O Presidente é escolhido por um colégio eleitoral formado por representantes de cada um dos 50 Estados, sendo que nos Estados em que os eleitores lhe deram maioria, todos os representantes desses Estados votam nele. É o que se chama uma eleição indirecta; não funciona como um homem, um voto, uma vez que os colégios eleitorais ampliam a diferença entre os candidatos. Foi o caso da eleição presidencial de 2016, em que Hilary Clinton teve mais três milhões de votos populares do que Donald Trump, mas perdeu no Colégio Eleitoral dos representantes estaduais.
No Congresso, a Câmara dos Representantes tem 435 membros, distribuídos proporcionalmente segundo a população dos Estados. No Senado, cada Estado tem dois senadores, independentemente da sua população.
No Supremo, há nove juízes, que exercem até morrer. Quando um morre, o Presidente escolhe um substituto, que tem de ser aprovado pelo Congresso. Por este sistema, certos presidentes, como Trump, chegam a escolher três juizes, enquanto houve quatro que não escolheram nenhum.
De 1789 para 2024, o mundo mudou, a política tornou-se mais complexa e a Constituição, sendo feita sem referências anteriores, mostrou ser inoperante em muitos dos seus controlos. Mas, sendo o padrão fundador dum país sem passado, ganhou uma aura sagrada. Ninguém pode, ou quer, mudar a Constituição de 1789. Ao longo do tempo, recebeu 27 emendas, destinadas sobretudo a clarificar aspectos do documento, não a modificá-lo.
Todavia, o tempo demonstrou que a Constituição não conseguiu toda a Liberdade, Igualdade e Fraternidade que pretendia. Não considerava os negros como cidadãos e não dava os mesmo direitos às mulheres, “faltas” que foram corrigidas com emendas. Mas, sendo presidencialista, acaba por dar ao Presidente mais poderes do que muitos reis acabaram por perder com os acontecimentos da Idade Contemporânea. O Presidente manda sozinho e, em certos casos, o Congresso precisa de ratificar; quando a questão é constitucionalmente duvidosa sobra ao Supremo, que aliás pode recusar-se a discuti-la, o que indica que aceita o que já está.
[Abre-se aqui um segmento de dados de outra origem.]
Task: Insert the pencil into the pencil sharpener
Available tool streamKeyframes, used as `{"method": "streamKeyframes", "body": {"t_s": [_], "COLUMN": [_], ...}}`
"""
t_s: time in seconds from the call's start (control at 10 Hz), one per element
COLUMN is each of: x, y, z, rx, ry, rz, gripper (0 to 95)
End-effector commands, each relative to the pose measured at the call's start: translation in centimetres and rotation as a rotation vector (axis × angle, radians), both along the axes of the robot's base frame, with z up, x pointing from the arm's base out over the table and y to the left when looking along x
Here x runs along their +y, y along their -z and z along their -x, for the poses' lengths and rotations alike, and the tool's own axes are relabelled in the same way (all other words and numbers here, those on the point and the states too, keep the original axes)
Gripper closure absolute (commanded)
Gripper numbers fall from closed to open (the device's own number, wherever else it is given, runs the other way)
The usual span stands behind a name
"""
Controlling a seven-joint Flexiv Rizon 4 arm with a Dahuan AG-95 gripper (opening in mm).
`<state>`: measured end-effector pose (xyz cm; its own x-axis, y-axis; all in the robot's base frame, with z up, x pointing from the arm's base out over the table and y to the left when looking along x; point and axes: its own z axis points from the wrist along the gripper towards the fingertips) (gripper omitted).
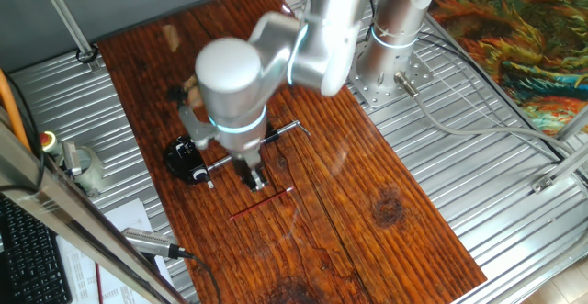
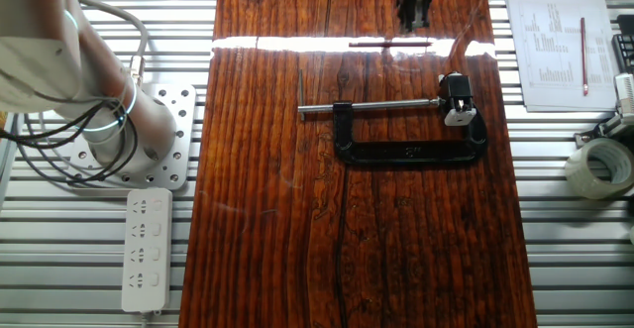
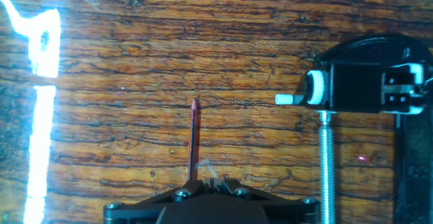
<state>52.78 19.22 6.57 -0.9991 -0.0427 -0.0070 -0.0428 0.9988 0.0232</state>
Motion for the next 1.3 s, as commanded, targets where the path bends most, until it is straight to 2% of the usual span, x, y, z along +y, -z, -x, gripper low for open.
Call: {"method": "streamKeyframes", "body": {"t_s": [0.1, 0.5, 0.7, 1.3], "x": [0.9, 2.2, 2.3, 2.2], "y": [1.4, 2.3, 2.6, 4.0], "z": [-0.2, 0.1, 0.6, 0.3], "rx": [-0.005, -0.002, -0.004, -0.003], "ry": [0.013, 0.055, 0.060, 0.044], "rz": [0.001, 0.004, 0.004, 0.014], "gripper": [76.0, 76.0, 76.0, 76.0]}}
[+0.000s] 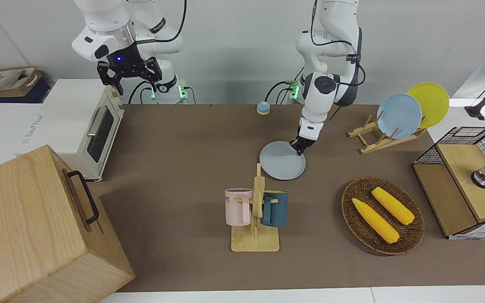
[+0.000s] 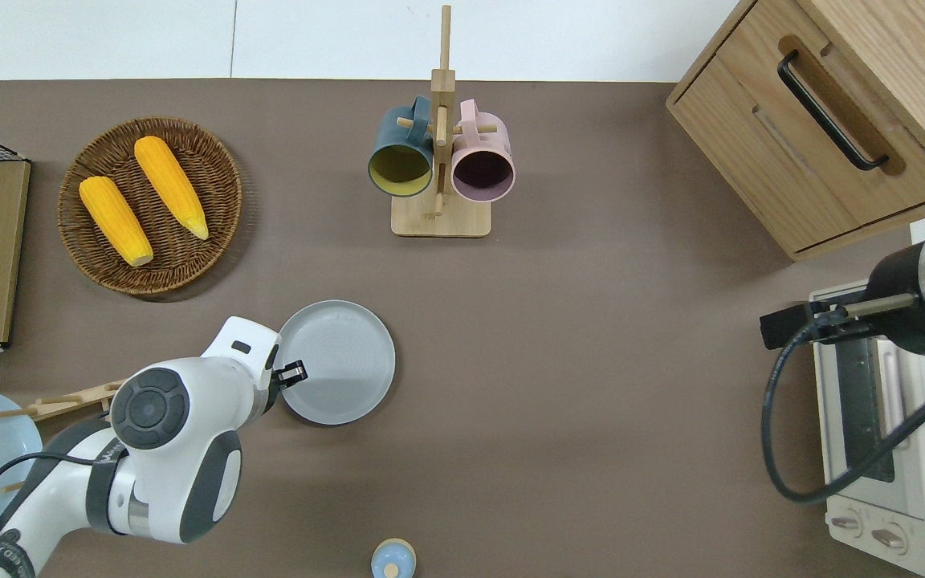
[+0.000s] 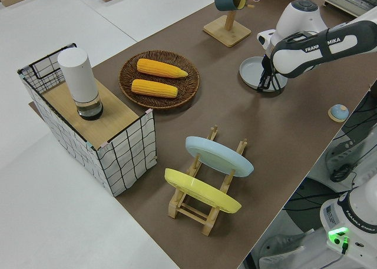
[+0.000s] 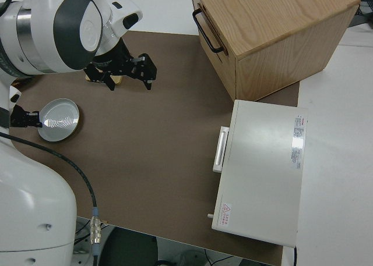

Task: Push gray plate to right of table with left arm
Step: 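Push the gray plate with the left gripper across the table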

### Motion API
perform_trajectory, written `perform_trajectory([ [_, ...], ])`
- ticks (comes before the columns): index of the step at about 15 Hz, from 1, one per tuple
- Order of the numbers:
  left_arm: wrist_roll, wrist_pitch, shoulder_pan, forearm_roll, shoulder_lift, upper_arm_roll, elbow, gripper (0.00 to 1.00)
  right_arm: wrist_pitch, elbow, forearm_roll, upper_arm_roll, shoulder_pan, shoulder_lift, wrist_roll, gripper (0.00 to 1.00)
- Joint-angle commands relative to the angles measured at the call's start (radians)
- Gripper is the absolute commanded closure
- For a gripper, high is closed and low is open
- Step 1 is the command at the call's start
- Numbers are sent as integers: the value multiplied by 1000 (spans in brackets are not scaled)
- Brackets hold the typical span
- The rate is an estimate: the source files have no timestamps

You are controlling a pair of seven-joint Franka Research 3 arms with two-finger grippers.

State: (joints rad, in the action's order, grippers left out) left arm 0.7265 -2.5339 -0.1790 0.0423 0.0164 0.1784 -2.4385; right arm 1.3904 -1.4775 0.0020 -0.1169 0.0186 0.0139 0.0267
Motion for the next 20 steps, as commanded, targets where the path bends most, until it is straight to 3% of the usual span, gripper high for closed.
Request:
perform_trajectory([
  [1, 106, -8, -13, 5, 74, 58, 58, 1000, -14, 8, 10, -13, -20, 3, 2, 17],
  [4, 227, -2, -23, -5, 109, 111, 105, 1000, -14, 8, 10, -13, -20, 3, 1, 17],
  [6, 266, 3, -54, -7, 142, 118, 148, 1000, -14, 8, 10, -15, -20, 3, 1, 17],
  [11, 416, 4, -169, -13, 206, 115, 242, 1000, -14, 8, 10, -15, -20, 3, 1, 17],
  [16, 626, 7, -264, -130, 298, 115, 367, 1000, -14, 8, 10, -15, -20, 3, 2, 17],
  [20, 711, 14, -310, -186, 362, 115, 446, 1000, -14, 8, 10, -15, -20, 3, 1, 17],
])
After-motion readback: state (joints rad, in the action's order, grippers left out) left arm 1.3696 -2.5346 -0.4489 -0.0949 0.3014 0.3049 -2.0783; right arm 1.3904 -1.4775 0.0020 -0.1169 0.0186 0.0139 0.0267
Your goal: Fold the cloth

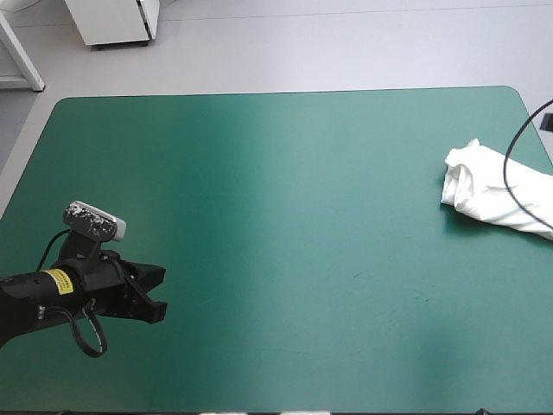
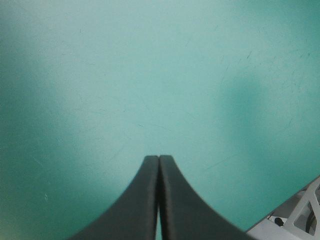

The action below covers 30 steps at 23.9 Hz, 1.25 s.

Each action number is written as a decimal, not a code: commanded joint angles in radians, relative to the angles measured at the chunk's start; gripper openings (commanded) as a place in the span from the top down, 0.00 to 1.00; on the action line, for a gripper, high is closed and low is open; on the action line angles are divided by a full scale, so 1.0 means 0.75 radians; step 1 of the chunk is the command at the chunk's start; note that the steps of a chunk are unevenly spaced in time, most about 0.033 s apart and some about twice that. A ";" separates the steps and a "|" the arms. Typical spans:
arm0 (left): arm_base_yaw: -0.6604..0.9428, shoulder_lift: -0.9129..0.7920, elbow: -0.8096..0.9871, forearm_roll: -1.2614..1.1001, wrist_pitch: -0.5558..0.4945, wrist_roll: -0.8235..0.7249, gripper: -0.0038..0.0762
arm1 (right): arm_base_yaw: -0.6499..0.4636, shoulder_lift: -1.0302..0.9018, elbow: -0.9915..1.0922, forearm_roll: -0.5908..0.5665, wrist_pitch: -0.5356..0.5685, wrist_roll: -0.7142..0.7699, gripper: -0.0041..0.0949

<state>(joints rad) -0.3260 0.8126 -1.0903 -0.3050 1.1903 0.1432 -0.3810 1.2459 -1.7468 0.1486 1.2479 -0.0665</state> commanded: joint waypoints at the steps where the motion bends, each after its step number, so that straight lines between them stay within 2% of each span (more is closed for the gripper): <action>1: -0.002 0.001 -0.028 -0.031 -0.062 0.017 0.96 | 0.144 -0.166 0.076 0.018 -0.041 -0.037 0.58; 5: -0.002 0.001 -0.028 -0.031 -0.062 0.058 0.96 | 0.369 -0.350 0.201 0.020 -0.041 -0.054 0.58; 6: -0.002 0.001 -0.028 -0.031 -0.062 0.059 0.96 | 0.385 -0.377 0.215 0.032 -0.041 -0.054 0.58; 11: -0.002 0.001 -0.028 -0.031 -0.062 0.059 0.96 | 0.399 -0.601 0.426 0.280 -0.041 -0.081 0.60; 17: -0.002 0.001 -0.028 -0.031 -0.062 0.059 0.96 | 0.399 -0.835 0.739 0.506 -0.041 -0.181 0.82; 19: -0.002 0.001 -0.028 -0.031 -0.059 0.059 0.96 | 0.399 -0.923 0.848 0.597 -0.041 -0.248 0.98; 25: -0.002 0.001 -0.028 -0.031 0.019 0.059 0.96 | 0.399 -1.040 0.956 0.649 -0.041 -0.258 0.97; 30: -0.002 -0.063 -0.028 -0.031 0.048 0.083 0.96 | 0.401 -1.063 1.002 0.624 -0.038 -0.377 0.97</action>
<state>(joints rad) -0.3260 0.8002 -1.0903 -0.3050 1.2562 0.1913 -0.0829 0.4381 -0.9936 0.5962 1.2483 -0.2992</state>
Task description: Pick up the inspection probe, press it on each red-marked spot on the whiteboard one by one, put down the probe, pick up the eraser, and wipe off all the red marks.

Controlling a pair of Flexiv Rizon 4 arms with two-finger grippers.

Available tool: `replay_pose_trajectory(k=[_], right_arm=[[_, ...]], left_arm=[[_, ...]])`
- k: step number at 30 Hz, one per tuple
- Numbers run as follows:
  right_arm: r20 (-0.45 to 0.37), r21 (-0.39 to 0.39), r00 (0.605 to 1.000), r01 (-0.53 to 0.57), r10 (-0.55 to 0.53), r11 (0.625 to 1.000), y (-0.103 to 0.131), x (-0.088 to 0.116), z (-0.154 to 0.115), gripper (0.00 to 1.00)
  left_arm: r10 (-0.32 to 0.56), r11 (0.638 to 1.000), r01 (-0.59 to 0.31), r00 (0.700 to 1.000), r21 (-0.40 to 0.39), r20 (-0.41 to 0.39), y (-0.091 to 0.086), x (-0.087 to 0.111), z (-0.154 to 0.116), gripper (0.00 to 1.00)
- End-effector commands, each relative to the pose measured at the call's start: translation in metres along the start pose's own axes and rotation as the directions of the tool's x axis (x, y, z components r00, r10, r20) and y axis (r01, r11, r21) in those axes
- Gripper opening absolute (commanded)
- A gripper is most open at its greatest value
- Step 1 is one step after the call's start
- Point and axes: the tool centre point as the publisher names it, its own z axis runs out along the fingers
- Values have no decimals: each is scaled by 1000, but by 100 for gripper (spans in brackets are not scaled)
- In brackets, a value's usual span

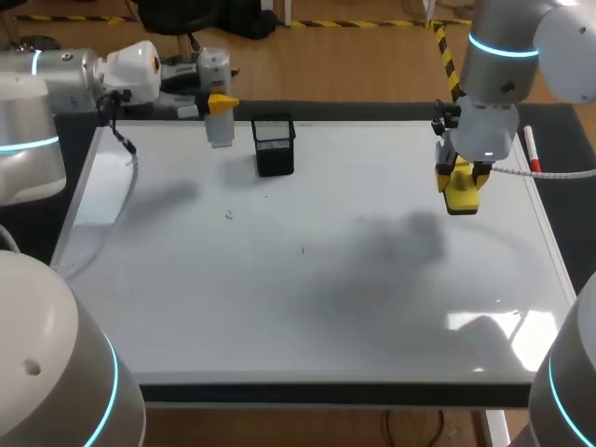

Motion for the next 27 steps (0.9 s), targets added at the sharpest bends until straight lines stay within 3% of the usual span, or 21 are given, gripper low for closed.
replay_pose_trajectory(k=[1, 11, 27], right_arm=[[-1, 4, 1000, 3, -3, 1000, 1, 1, -1, 0], [-1, 4, 1000, 3, -3, 1000, 1, 1, -1, 0], [-1, 4, 1000, 3, -3, 1000, 1, 1, -1, 0]], left_arm=[[11, 1000, -11, 998, 6, -55, -8, -21, 11, 0], [22, 999, -17, 991, 38, -133, -17, -40, 44, 0], [-12, 995, 31, 981, 97, -195, 1, -36, 72, 0]])
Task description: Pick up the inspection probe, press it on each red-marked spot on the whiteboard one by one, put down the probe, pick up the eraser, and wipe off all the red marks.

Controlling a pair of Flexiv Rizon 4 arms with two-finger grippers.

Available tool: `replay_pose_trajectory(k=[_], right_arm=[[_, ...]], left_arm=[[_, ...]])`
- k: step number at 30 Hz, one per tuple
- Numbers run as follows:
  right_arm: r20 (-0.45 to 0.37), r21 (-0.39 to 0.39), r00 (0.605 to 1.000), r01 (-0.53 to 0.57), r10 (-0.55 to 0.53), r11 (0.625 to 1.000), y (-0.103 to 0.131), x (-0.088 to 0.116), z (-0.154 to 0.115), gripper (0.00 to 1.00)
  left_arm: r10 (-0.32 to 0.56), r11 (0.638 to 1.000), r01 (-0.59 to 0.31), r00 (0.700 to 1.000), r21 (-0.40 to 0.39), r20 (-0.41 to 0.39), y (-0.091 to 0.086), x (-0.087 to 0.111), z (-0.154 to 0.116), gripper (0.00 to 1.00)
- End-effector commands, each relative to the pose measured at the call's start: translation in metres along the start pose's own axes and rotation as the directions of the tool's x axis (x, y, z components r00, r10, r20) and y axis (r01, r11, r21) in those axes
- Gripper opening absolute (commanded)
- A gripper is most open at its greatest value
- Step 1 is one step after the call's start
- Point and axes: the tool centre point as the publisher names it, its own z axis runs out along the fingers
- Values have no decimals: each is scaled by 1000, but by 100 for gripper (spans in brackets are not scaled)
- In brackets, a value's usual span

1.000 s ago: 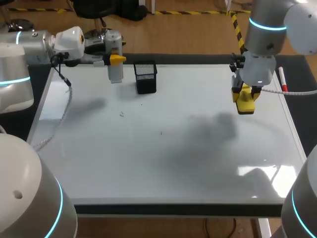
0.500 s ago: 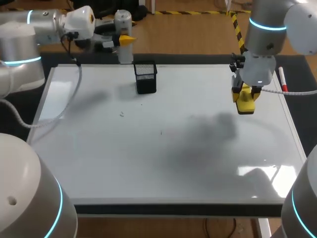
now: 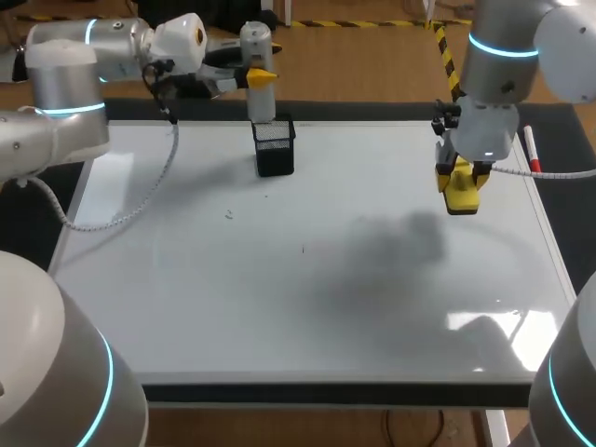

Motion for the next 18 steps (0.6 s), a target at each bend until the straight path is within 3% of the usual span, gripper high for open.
replay_pose_trajectory(k=[1, 18], right_arm=[[-1, 4, 1000, 3, -3, 1000, 1, 1, -1, 0], [-1, 4, 1000, 3, -3, 1000, 1, 1, -1, 0]], left_arm=[[-5, 1000, 6, 999, 21, -41, 7, -5, 1, 0], [-32, 999, 35, 997, 40, -67, 25, -8, 10, 0]])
Uma outra diferença importante em relação à Europa (especificamente a Portugal) é que os funcionários públicos podem ser despedidos como os privados e os organismos federais e estatais podem ser criados e extintos à vontade pelo Presidente e pelos governadores dos Estados — há excepções, e a possibilidade de recorrer aos tribunais, mas no geral é assim.
Quem sabe estas coisas que me perdoe a chatice de tantas explicações, mas são indispensáveis para compreender o que se está a passar no país e o que quase certamente acontecerá em 2025.
Contudo, antes de entrarmos na actualidade, impõe-se um breve histórico. Inicialmente, os Republicanos eram os progressistas — veja-se o caso de Abraham Lincoln, considerado até hoje o melhor presidente — e os Democratas os reacionários. Entre 1929 e 1980 vários acontecimentos levaram a uma inversão de papéis: os Democratas tornaram-se liberais e os Republicanos conservadores — em termos europeus, os primeiros são de centro-direita e os segundos de direita. Não há uma esquerda representativa, embora se faça ouvir publicamente. Os democratas tornaram-se os defensores da igualdade racial, de género, LGBT, pró-aborto e outras, enquanto os republicanos optaram pelas bandeiras do cristianismo tradicional.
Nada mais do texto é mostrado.